Is Form 301 the same as Form 300?

No. Form 301 is a per-incident report. Form 300 is the running log of all recordable cases for the calendar year. Each recordable injury produces one Form 301 and one row on Form 300.

Can I use my workers' comp form instead?

Only if it contains every field Form 301 requires. Many state-specific workers' comp forms are close but miss the narrative or case-outcome fields. When a single required field is missing, OSHA treats it as a missing Form 301 — a separately citable violation.

What's a "privacy concern case"?

Certain sensitive injuries — sexual assault, HIV infection, mental illness, intentional self-harm, and needle-stick incidents — require the employee's name to be redacted on Form 300. The 301 itself still includes the name, but the 300 row uses "Privacy Case" instead of identifying details.

How long do I keep Form 301?

Five years after the end of the calendar year the form covers. Forms 300, 300A, and 301 all share the same 5-year retention.

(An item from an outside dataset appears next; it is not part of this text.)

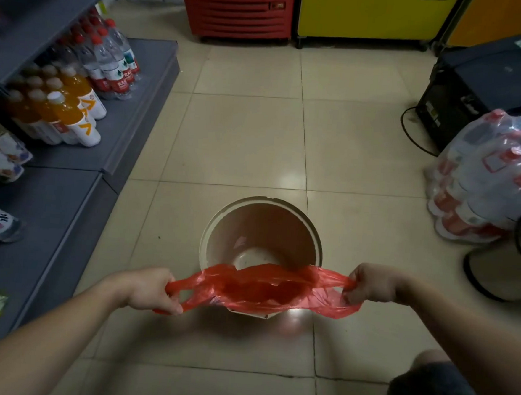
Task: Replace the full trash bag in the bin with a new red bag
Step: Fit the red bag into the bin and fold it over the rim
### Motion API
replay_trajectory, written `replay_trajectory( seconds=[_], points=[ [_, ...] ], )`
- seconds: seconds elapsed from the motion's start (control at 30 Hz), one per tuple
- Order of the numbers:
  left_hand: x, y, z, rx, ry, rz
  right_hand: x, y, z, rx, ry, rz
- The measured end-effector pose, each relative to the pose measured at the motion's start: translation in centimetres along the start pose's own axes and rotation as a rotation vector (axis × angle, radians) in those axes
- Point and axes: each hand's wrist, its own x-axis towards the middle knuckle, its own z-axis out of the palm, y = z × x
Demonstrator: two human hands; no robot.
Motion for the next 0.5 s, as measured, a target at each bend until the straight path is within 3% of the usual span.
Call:
replay_trajectory(
  seconds=[0.2,0.4,0.5],
  points=[
    [1.9,0.0,1.7,0.13,0.101,0.011,2.0,0.7,1.2,-0.078,0.098,0.01],
    [0.4,1.7,-0.1,-0.174,0.235,0.075,0.4,0.2,0.2,0.278,0.137,-0.16],
    [0.0,3.9,0.0,-0.164,0.4,0.12,-0.5,-1.4,0.2,0.067,0.295,-0.263]
  ],
)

What happens if I file late or skip a case?

Up to $16,550 per violation for serious recordkeeping violations as of 2025. Willful or repeated violations can reach $165,514 per case. Each unrecorded case is citable separately.

Do I have to send Form 301 to OSHA?

No — Form 301 stays on file at your establishment. You produce it during an OSHA inspection or audit. Only Forms 300 and 300A are subject to electronic submission, and only for qualifying establishments.